Redshift Operators     "You, the person, aren't *good* for your cells." The gruff fellow rambles, sourly, jabbing a finger towards Staren. "Maybe you're a good person, but you aren't good for your parts. A 'good egregore' would think about human life the same way you think about gut microbiota: You *don't*." He jabs that finger onto his own head, after that. "Remember that any time you think about a 'good egregore'." Is it hostile? Maybe to the idea of an egregore.

    "Forgive him his race-war rhetoric. You have not made him upset, he is simply cursed with this demeanor." Says the ninja, on her way out. She's heading to go get Rita. "You appear strained. Let us hope there is no more struggle to endure. And then I shall administer medical care for extreme exhaustion."
Liza Grier     Not ten seconds after Hiromi has plougehd Bercilak through a wall and into hard vacuum, the sound of teeth-rattling flywheel roaring behind the two rises into a scratchy electronic crescendo, and then the entire ship --the entire town-sized mountain of metal-- vanishes with a soft but dizzying 'boom'.

    It's no property of sound that gives the impression, given the lack of air to transmit any, but it's difficult to say why it feels like being close to something 'supersonic'. A faint purple streak seems to split the entire universe in half, disappearing along the ship's former axis of movement, and then they're simply adrift scores of building-sized compartments gently drifting away from each other.

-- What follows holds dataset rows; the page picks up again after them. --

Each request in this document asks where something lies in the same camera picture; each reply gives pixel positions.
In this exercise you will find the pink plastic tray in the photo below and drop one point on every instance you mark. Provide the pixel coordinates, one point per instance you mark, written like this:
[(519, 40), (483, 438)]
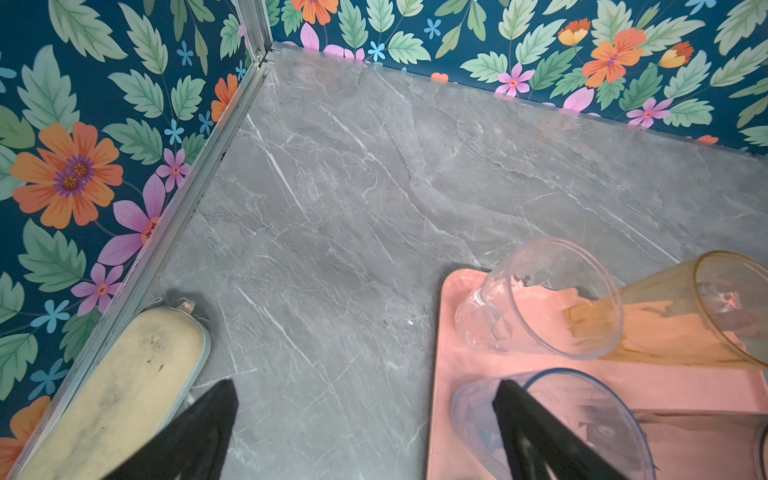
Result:
[(640, 386)]

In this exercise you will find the beige sponge brush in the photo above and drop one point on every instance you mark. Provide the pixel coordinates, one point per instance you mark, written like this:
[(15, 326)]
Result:
[(135, 390)]

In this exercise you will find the yellow tall cup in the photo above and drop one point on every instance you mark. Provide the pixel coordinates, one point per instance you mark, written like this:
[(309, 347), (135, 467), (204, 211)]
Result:
[(710, 311)]

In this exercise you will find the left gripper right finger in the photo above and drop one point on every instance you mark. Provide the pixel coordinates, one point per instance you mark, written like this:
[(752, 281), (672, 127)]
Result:
[(537, 445)]

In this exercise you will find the grey smoky cup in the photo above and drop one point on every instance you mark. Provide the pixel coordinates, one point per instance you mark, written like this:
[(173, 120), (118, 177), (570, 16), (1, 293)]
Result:
[(706, 445)]

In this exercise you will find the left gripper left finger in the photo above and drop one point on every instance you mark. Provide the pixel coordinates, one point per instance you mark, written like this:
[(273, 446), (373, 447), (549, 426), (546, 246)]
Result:
[(193, 446)]

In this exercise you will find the blue transparent cup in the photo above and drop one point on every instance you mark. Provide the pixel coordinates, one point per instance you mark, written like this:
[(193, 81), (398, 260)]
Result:
[(584, 404)]

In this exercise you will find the clear transparent cup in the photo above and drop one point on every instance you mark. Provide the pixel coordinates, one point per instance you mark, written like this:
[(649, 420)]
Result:
[(549, 296)]

    No prisoners are intent on hassling Rita lying down. Despite the understandably hideous reputation associated with this facility, it seems nobody in particular --at least no one within a hundred feet of Rita-- is intent on causing a scene while still drifting in space and thus easily left here. That, or they're just glad to be out, and the adrenaline is wearing off for them too. Or a very significant number of them aren't here for good reasons. Take a pick. All anyone bothers to ask the Redshifts and/or Staren are where they're going now. Some are probably still plotting a breakout, but don't have the means anyways.

    Thirty seconds later, Liza's voice crackles on over the local band. "Confirmed successful nuclear detonation. Shame you sent it all the fucking way out there; would have been nice if you could see it. No salvage. Wasn't much time to pull data on the project, but whatever it was, it's not going anywhere fast. Good work." There's a burst of data on the encrypted Watch band. "Sending teleporter codes back to my ship. You remember where the beacons were on the outside of the cell block hulls right? I'll know once you're in range. Let's go home."